Task directions
Search the data for the word "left" and copy out every line that has it.

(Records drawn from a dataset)
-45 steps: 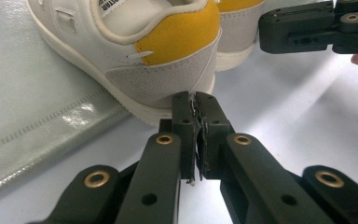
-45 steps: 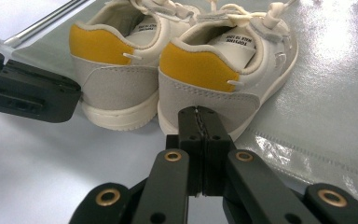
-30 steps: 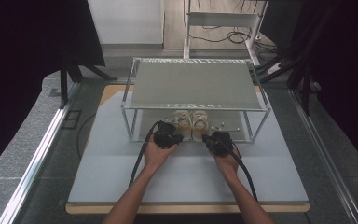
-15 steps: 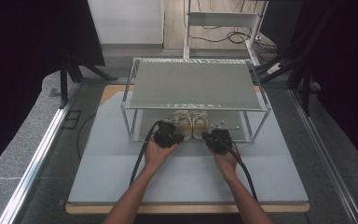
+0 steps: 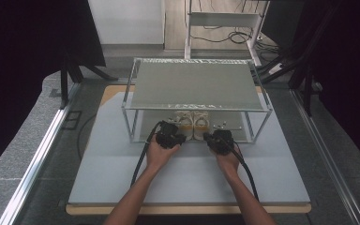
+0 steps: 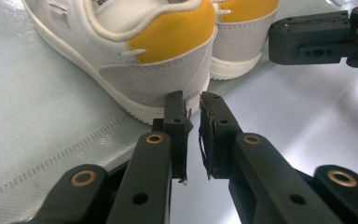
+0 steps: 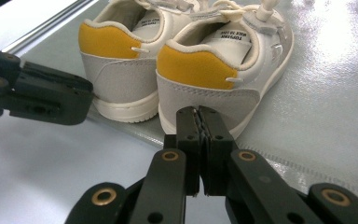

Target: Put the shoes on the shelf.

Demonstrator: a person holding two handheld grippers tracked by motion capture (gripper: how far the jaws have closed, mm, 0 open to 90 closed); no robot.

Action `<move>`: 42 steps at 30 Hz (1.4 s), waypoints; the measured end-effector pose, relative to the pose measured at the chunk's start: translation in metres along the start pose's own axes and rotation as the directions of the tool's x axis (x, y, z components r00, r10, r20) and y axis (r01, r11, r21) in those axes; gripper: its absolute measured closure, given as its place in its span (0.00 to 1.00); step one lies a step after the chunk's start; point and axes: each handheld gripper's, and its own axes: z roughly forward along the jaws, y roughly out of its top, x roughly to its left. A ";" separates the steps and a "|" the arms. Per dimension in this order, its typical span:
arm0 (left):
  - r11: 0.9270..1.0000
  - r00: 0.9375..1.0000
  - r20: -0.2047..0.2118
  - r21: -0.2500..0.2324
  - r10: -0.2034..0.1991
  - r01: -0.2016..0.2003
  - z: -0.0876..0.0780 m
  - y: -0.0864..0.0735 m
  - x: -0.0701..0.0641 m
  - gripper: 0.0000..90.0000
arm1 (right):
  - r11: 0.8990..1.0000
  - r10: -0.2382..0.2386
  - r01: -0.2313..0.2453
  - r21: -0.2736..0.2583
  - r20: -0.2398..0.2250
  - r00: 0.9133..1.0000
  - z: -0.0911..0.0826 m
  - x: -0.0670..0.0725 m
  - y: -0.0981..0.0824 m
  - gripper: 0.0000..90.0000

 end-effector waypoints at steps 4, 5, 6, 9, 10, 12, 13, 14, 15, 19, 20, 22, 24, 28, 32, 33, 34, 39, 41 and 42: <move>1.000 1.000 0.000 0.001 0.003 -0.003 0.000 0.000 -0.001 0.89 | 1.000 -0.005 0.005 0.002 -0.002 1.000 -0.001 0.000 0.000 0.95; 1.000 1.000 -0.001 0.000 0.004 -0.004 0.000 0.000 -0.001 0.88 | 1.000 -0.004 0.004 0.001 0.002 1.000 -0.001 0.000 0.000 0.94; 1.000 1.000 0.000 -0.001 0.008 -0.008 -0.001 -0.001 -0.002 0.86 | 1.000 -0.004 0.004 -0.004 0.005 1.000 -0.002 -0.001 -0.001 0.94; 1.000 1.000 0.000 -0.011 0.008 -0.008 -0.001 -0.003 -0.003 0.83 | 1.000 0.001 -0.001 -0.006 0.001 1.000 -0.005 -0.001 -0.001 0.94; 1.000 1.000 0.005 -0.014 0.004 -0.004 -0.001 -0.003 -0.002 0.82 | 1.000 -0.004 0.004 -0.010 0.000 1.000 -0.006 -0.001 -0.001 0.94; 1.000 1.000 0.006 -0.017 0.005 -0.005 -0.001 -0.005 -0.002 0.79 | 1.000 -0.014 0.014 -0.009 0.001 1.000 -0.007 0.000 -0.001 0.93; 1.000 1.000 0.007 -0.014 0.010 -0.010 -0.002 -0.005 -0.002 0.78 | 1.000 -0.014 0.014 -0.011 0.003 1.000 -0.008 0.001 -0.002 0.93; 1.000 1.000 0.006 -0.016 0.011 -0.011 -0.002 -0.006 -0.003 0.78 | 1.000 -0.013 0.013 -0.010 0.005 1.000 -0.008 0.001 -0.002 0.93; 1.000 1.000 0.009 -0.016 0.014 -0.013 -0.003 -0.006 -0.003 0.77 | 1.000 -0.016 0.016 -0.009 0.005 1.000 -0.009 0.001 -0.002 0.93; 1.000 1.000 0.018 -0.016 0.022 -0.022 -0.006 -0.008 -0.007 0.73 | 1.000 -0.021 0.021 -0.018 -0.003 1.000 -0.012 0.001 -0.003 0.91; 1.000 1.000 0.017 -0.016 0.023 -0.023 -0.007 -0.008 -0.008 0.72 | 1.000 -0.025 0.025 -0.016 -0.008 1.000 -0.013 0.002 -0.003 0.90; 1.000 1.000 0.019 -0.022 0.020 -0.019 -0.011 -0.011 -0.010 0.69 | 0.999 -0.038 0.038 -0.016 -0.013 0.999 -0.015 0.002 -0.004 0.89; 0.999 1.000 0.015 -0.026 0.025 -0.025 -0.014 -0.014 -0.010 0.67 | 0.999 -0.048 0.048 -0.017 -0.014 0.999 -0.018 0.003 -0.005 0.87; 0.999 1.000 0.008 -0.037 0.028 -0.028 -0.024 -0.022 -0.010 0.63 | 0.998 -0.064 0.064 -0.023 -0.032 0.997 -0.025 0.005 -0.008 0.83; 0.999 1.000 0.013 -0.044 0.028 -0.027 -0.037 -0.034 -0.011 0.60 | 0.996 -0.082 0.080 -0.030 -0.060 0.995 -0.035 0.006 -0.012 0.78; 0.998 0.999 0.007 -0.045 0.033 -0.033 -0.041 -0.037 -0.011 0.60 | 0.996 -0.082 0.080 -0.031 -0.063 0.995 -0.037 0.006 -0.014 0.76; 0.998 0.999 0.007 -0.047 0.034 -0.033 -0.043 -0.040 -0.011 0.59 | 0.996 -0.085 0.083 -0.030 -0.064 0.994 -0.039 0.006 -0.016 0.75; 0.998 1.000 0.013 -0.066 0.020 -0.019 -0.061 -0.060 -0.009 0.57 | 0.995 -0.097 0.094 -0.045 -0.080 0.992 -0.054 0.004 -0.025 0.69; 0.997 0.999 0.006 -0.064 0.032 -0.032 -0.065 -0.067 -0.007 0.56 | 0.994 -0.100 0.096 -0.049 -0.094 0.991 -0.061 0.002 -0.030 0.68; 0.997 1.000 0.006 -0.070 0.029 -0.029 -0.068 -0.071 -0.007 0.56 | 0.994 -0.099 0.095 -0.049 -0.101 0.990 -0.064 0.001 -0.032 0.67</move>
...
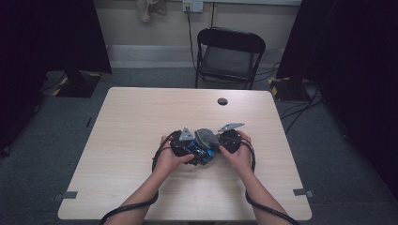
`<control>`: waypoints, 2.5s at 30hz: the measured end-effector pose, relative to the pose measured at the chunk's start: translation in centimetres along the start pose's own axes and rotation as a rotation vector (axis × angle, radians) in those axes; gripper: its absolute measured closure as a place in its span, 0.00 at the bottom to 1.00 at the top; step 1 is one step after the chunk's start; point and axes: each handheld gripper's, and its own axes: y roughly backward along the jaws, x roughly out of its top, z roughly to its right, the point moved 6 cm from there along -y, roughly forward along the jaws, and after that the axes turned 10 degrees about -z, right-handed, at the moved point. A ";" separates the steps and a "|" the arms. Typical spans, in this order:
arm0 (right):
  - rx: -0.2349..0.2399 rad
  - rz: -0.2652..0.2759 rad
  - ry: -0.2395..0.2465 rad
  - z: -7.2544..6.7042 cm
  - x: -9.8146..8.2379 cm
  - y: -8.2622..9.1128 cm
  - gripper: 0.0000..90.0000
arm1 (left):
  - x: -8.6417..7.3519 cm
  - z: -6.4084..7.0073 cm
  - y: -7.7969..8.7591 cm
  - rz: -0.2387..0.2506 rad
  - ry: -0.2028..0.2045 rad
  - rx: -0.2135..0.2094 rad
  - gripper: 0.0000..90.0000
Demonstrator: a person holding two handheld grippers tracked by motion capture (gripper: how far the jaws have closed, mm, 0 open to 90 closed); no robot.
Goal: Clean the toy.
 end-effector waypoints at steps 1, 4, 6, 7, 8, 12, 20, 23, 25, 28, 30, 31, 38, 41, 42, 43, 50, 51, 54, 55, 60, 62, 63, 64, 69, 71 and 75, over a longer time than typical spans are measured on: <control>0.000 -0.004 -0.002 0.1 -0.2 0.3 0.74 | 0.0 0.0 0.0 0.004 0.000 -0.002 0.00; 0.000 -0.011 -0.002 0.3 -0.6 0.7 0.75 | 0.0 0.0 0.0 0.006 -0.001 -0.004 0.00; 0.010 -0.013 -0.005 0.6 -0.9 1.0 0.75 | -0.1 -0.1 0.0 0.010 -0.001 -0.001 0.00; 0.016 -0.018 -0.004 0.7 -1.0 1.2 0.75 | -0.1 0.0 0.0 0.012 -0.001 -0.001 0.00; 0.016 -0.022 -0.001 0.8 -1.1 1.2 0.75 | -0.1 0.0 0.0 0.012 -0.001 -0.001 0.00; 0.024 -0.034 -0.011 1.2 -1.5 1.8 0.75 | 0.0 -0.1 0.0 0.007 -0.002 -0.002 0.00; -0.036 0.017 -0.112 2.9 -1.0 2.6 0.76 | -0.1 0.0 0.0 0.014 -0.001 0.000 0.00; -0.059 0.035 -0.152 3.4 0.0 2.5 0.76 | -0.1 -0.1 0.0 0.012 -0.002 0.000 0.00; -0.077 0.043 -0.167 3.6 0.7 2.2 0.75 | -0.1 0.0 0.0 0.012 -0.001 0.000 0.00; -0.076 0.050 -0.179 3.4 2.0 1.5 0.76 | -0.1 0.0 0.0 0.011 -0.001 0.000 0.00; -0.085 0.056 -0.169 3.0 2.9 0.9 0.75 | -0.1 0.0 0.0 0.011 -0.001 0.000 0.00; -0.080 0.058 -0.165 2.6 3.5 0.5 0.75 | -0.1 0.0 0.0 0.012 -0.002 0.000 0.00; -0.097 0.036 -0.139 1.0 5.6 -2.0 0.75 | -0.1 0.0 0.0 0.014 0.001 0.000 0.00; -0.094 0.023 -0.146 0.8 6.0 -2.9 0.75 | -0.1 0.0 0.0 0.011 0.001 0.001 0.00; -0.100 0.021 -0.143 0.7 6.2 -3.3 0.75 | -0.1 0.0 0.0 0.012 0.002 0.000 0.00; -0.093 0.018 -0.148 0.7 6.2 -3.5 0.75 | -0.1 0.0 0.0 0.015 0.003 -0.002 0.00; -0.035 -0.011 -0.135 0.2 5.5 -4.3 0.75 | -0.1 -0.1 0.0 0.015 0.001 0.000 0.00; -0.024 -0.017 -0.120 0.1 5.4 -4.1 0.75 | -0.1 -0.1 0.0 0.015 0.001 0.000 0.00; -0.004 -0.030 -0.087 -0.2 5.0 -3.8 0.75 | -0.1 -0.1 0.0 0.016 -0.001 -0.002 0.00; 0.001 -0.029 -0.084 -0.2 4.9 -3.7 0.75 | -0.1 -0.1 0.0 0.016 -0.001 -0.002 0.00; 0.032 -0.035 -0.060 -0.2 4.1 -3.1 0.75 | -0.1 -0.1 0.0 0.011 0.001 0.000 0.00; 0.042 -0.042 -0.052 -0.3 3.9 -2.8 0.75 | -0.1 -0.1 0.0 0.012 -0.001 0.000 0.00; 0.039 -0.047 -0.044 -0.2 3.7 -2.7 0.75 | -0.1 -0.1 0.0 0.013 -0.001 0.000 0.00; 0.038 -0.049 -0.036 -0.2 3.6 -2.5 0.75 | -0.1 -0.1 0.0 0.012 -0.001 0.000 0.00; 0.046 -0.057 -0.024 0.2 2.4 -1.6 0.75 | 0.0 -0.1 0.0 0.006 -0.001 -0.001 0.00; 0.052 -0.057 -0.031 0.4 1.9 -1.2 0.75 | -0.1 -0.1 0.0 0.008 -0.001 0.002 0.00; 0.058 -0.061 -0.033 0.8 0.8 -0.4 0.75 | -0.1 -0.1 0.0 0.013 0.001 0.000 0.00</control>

Expected output
Action `<move>`: 42 steps at 30 Hz (1.4 s), waypoints; the measured end-effector pose, relative to the pose measured at the chunk's start: translation in metres along the start pose's own axes and rotation as the directions of the tool's x axis (x, y, z components r00, r10, r20) and y axis (r01, r11, r21) in those axes; gripper: its absolute measured closure, given as its place in its span (0.00 to 1.00); step one lies a step after the chunk's start; point and axes: each handheld gripper's, and its own axes: z roughly forward along the jaws, y roughly out of its top, x roughly to its left. A ";" separates the steps and a "|" the arms. Per dimension in this order, its typical span:
arm0 (left):
arm1 (left):

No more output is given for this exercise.